What to produce | An exact transcription of the lines below, from the first through the one containing "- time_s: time", is the only output wanted.

Exercise inputs |
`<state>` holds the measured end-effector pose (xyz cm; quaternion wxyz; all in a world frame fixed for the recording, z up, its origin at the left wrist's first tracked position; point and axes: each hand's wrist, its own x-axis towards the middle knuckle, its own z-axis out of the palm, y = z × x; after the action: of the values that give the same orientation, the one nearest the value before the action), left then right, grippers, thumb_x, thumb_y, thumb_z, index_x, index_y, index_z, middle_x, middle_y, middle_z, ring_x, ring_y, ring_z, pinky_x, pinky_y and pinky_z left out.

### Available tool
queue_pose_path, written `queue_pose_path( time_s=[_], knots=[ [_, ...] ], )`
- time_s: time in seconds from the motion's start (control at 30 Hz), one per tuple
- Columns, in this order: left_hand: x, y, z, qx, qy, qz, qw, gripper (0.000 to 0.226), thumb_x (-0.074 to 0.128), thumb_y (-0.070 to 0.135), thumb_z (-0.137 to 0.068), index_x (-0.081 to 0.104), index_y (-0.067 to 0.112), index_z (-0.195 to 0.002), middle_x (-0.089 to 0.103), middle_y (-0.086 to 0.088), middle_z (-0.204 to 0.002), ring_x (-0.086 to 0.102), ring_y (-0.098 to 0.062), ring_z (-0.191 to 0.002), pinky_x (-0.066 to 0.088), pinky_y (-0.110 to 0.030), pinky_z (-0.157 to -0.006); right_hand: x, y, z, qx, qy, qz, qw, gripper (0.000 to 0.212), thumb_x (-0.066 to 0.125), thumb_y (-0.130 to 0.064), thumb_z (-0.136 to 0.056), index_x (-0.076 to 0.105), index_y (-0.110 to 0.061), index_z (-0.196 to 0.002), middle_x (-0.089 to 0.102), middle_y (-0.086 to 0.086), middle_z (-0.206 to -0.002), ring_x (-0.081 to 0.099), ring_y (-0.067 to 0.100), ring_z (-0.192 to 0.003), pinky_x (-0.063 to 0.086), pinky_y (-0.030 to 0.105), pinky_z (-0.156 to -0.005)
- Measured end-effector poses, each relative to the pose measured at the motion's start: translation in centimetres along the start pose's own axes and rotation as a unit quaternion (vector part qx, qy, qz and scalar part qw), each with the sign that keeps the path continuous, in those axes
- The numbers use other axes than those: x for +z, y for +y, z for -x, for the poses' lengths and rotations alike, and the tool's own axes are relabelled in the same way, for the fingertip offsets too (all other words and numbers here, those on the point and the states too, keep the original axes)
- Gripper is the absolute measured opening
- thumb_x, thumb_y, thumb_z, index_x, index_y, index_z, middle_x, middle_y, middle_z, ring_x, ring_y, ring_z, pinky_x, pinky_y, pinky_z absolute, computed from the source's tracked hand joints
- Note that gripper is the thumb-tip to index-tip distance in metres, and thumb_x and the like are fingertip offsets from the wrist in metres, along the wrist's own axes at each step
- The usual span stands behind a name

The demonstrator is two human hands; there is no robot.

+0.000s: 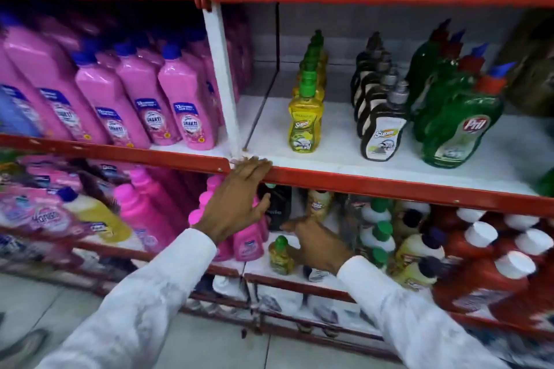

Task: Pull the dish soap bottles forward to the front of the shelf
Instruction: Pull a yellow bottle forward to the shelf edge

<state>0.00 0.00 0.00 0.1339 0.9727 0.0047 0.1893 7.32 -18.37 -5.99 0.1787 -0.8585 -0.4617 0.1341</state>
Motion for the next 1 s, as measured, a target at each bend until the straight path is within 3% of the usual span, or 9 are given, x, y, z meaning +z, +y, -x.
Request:
queue_pose_path(
  time_s=[0.07, 0.2, 0.33, 0.47, 0.63, 0.77, 1.0],
  knots=[
    [0.0, 0.0, -0.1, -0.012, 0.005, 0.013, 1.0, 0.063, 0.058, 0.029, -0.085, 0.04, 0.009, -0.142, 0.049, -0.016, -0.144, 0.039, -0.031, -0.137, 0.034, -0.048, -0.115, 2.1, -0.2, -1.0, 0.037, 0.004, -0.013, 0.999, 0.027, 0.063, -0.028, -0.086, 0.066, -0.011, -0.106, 0.071, 0.021, -0.104, 0.066, 0.037, -0.095, 0.047, 0.03, -0.075],
    [0.5, 0.2, 0.0, -0.031, 0.005, 0.026, 0.999, 0.064, 0.059, 0.027, -0.085, 0.037, 0.012, -0.144, 0.047, -0.013, -0.146, 0.035, -0.028, -0.14, 0.034, -0.045, -0.116, 4.8, -0.5, -2.9, 0.118, -0.021, -0.032, 0.992, 0.023, 0.062, -0.029, -0.083, 0.066, -0.011, -0.096, 0.071, 0.02, -0.098, 0.068, 0.037, -0.089, 0.055, 0.036, -0.074],
    [0.5, 0.5, 0.0, -0.048, 0.023, 0.045, 0.998, 0.063, 0.062, 0.022, -0.084, 0.04, 0.013, -0.143, 0.048, -0.013, -0.144, 0.036, -0.026, -0.138, 0.033, -0.041, -0.116, 5.0, -0.5, -3.5, 0.136, 0.01, -0.022, 0.99, 0.026, 0.068, -0.031, -0.081, 0.072, -0.01, -0.096, 0.071, 0.021, -0.101, 0.067, 0.038, -0.095, 0.051, 0.032, -0.079],
    [0.3, 0.6, 0.0, -0.049, 0.032, 0.06, 0.996, 0.061, 0.061, 0.021, -0.084, 0.043, 0.014, -0.141, 0.05, -0.012, -0.142, 0.041, -0.026, -0.135, 0.037, -0.043, -0.114, 3.5, -0.3, -2.5, 0.142, 0.024, -0.07, 0.987, 0.029, 0.078, -0.03, -0.072, 0.076, -0.018, -0.099, 0.073, 0.01, -0.104, 0.069, 0.027, -0.094, 0.052, 0.027, -0.082],
    [0.3, 0.3, 0.2, -0.049, 0.062, 0.06, 0.995, 0.058, 0.064, 0.016, -0.083, 0.047, 0.019, -0.139, 0.053, -0.005, -0.14, 0.045, -0.021, -0.132, 0.041, -0.039, -0.11, -3.8, -2.0, 0.9, 0.128, 0.113, -0.128, 0.977, 0.038, 0.086, -0.015, -0.064, 0.074, -0.023, -0.1, 0.075, -0.005, -0.098, 0.068, 0.009, -0.086, 0.058, 0.026, -0.083],
    [0.6, 1.2, -0.2, -0.067, 0.109, 0.054, 0.99, 0.051, 0.069, 0.011, -0.079, 0.058, 0.017, -0.128, 0.063, -0.006, -0.13, 0.057, -0.023, -0.12, 0.05, -0.037, -0.098, -12.4, -4.4, 3.2, 0.107, 0.211, -0.185, 0.954, 0.047, 0.091, -0.013, -0.06, 0.072, -0.024, -0.102, 0.074, -0.011, -0.092, 0.069, -0.002, -0.079, 0.054, 0.008, -0.072],
    [0.3, 1.3, -0.6, -0.076, 0.12, 0.043, 0.989, 0.046, 0.071, 0.014, -0.075, 0.065, 0.018, -0.12, 0.069, -0.006, -0.121, 0.065, -0.026, -0.109, 0.052, -0.036, -0.093, -21.9, -6.3, 2.0, 0.022, 0.309, -0.173, 0.935, 0.043, 0.09, -0.017, -0.063, 0.073, -0.017, -0.103, 0.079, -0.001, -0.087, 0.075, 0.008, -0.073, 0.062, 0.028, -0.072]
  ],
)
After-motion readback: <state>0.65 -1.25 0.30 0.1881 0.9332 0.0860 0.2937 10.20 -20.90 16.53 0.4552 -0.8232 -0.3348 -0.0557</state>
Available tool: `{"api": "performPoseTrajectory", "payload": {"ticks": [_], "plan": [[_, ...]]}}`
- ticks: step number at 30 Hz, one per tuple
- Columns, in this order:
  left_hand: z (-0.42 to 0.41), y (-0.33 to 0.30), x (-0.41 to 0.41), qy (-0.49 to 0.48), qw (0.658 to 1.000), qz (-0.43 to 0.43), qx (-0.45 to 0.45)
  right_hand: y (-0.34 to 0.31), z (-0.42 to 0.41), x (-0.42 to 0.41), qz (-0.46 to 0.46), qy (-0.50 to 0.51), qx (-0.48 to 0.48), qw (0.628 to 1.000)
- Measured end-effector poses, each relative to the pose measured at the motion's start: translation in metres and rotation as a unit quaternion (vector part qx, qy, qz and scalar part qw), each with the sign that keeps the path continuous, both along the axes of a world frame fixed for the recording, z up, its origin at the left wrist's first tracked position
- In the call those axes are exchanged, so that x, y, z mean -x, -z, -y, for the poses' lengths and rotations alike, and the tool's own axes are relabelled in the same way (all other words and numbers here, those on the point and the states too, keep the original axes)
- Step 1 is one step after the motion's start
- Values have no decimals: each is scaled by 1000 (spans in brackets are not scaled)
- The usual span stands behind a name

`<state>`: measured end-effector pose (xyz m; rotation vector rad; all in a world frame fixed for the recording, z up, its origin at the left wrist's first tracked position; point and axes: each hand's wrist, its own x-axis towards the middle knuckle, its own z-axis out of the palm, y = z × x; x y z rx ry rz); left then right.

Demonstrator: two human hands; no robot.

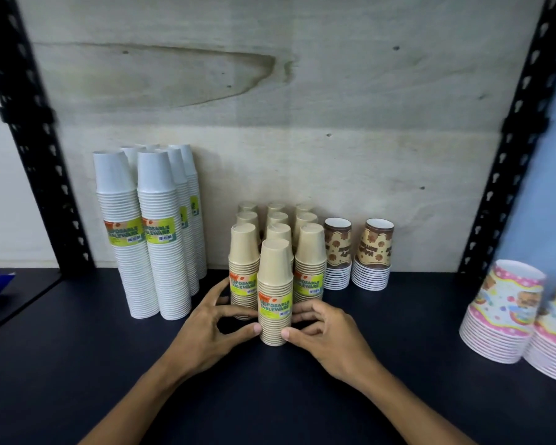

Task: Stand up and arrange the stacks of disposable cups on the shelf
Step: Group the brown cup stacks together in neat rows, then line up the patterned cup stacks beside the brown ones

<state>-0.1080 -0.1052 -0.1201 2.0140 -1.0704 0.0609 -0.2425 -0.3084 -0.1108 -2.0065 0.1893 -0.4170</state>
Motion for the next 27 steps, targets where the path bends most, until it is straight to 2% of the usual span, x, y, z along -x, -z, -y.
{"api": "performPoseTrajectory", "payload": {"ticks": [6, 16, 20, 27], "plan": [[-1, -4, 5, -14, 1000, 1, -7, 0, -2, 1, 1, 2, 19, 1000], [-25, -10, 45, -164, 986, -24, -6, -5, 23, 42, -24, 51, 48, 997], [-24, -29, 78, -178, 983, -20, -41, -17, 41, 57, -39, 51, 73, 995], [30, -104, 118, -136, 984, 84, -74, -78, 88, 68, -33, 115, 167, 979]]}}
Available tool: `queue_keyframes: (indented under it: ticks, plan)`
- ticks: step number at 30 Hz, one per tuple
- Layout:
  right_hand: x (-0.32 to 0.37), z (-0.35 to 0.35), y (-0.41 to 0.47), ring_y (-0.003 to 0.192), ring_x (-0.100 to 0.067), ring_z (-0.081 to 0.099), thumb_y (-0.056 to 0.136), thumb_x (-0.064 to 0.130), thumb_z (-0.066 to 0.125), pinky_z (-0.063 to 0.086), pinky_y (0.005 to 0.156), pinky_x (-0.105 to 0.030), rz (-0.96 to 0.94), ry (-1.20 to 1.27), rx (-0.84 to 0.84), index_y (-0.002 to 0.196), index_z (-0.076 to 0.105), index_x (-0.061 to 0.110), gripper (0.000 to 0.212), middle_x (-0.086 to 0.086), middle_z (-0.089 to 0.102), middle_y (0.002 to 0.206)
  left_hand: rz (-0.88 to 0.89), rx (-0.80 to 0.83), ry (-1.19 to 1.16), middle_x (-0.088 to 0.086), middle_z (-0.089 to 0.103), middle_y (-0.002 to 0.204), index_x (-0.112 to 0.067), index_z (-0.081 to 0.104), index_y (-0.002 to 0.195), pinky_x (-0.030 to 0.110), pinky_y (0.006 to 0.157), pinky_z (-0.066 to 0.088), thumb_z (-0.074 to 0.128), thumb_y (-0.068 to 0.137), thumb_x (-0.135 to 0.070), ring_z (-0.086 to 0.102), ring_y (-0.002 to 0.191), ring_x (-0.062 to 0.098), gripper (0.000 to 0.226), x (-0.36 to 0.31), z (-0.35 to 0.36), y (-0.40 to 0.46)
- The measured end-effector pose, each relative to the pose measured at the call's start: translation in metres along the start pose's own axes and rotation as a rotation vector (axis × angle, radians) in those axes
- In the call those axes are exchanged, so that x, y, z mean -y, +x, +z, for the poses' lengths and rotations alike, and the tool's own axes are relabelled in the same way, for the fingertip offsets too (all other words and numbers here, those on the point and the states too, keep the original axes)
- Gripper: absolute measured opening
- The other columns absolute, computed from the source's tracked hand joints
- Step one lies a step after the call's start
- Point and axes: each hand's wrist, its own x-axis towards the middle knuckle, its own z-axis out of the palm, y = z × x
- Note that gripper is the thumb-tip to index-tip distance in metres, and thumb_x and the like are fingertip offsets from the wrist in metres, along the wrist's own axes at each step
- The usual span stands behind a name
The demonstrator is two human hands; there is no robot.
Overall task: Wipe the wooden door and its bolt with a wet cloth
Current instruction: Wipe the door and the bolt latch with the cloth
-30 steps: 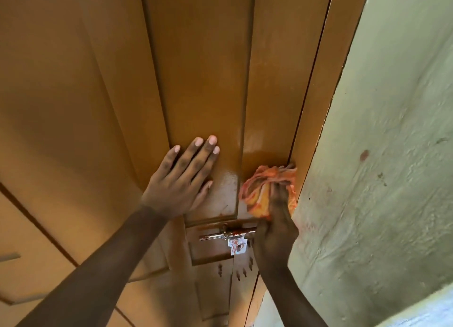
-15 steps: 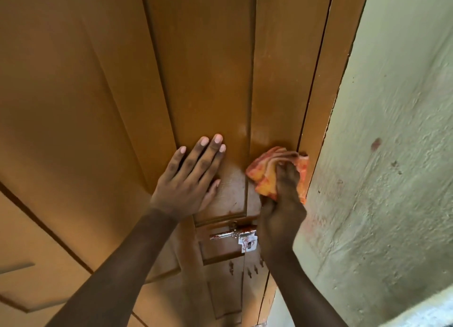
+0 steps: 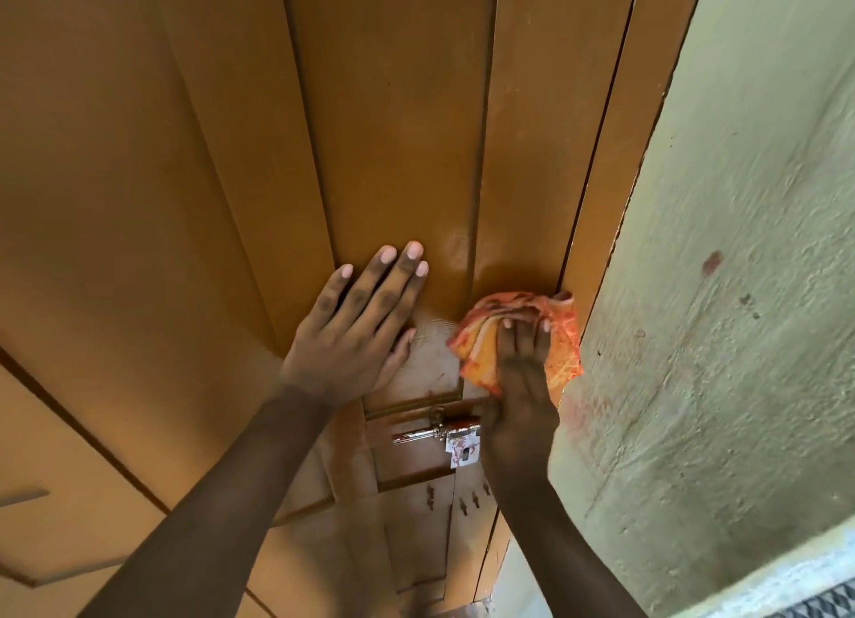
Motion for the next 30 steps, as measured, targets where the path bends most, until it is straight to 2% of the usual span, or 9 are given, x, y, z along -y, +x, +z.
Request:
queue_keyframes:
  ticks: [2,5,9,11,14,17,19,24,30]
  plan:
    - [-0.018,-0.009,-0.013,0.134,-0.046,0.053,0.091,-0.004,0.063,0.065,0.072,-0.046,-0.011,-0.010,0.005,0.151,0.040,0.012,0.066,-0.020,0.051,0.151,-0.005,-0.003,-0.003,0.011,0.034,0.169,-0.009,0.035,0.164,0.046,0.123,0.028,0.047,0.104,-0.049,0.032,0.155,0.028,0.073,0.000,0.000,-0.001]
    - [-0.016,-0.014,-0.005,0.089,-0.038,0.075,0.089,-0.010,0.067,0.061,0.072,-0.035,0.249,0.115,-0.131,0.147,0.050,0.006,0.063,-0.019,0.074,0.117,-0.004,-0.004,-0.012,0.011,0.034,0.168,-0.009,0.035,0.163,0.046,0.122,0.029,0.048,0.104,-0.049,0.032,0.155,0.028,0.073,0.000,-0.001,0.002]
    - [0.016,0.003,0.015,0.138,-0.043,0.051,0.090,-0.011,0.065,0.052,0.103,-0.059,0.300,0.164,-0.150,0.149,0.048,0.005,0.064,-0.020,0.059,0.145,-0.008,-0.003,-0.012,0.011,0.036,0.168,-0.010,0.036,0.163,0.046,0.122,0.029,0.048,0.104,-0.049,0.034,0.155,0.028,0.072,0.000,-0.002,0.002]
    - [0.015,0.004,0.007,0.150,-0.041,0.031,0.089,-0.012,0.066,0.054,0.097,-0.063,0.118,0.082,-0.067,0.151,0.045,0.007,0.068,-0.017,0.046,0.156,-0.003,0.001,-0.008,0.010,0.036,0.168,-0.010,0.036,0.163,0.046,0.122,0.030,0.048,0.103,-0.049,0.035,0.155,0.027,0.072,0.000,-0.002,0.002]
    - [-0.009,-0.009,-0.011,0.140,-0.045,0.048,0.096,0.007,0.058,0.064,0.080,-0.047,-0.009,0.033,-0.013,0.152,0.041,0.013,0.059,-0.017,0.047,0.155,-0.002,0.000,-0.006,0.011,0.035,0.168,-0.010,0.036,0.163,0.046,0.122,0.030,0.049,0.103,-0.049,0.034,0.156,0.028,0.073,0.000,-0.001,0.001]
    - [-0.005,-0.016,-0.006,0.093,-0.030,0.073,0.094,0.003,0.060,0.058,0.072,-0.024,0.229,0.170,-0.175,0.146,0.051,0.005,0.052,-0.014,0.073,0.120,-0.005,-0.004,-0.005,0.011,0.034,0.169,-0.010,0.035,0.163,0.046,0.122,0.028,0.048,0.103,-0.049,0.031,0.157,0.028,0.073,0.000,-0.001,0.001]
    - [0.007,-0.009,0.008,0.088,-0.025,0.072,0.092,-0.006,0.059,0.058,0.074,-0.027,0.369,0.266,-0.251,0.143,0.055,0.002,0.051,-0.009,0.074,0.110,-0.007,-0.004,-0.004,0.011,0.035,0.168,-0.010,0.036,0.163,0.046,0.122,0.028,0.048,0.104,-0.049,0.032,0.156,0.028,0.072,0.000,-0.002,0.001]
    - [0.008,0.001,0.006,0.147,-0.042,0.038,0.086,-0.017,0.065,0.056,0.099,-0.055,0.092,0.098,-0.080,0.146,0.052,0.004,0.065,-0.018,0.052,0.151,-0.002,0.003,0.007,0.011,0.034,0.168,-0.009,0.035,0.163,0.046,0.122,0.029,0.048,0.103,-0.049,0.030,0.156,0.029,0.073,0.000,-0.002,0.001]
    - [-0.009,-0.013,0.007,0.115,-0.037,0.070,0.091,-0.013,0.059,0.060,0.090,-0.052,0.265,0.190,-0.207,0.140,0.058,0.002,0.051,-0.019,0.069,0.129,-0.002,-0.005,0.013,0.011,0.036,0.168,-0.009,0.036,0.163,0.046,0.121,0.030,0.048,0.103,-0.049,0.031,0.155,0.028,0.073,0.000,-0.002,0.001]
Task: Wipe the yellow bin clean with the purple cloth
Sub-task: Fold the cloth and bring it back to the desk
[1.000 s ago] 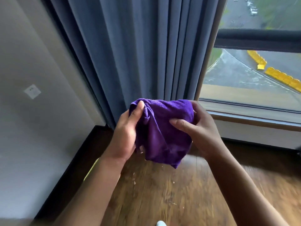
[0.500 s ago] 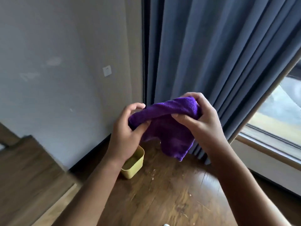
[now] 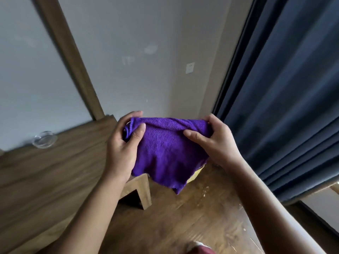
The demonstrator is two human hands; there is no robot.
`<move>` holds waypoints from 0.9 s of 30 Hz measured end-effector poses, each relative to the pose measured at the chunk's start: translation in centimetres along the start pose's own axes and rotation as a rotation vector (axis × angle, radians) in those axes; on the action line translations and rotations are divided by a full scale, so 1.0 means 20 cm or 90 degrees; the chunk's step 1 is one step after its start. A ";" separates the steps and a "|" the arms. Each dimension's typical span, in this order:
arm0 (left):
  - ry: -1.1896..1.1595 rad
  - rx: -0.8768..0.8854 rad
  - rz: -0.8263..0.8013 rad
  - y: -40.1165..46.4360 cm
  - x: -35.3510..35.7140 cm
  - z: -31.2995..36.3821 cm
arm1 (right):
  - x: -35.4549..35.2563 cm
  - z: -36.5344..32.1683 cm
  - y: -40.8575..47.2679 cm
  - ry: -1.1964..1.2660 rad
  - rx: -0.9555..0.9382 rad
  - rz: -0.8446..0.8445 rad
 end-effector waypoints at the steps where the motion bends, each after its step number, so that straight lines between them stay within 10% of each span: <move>1: 0.010 -0.003 0.017 0.00 -0.07 -0.01 | 0.08 0.00 0.02 0.007 -0.007 -0.024; 27: 0.298 -0.419 0.211 -0.23 -0.95 -0.81 | 1.53 0.59 0.62 0.088 0.071 -0.571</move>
Point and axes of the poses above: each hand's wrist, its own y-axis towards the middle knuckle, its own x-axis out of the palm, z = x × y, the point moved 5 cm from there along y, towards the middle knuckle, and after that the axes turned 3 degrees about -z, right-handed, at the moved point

Solution to this problem |
`<state>` holds the measured end-effector pose (xyz cm; quaternion wxyz; all in a world frame fixed for the recording, z up, its origin at the left wrist's first tracked position; point and axes: each hand's wrist, its own x-axis towards the middle knuckle, its own z-axis out of the palm, y = z × x; after the action: of the values that give the same orientation, the one nearest the value before the action), left then right, grippers, thumb_x, thumb_y, thumb_z, index_x, index_y, index_z, middle_x, middle_y, middle_z, ring_x, ring_y, ring_z, pinky_x, pinky_y and pinky_z left out.

### Available tool
queue_pose_path, written `queue_pose_path( time_s=[_], knots=[ [_, ...] ], )`
- time_s: time in seconds from the motion's start (control at 30 Hz), one per tuple

This output contains the full answer.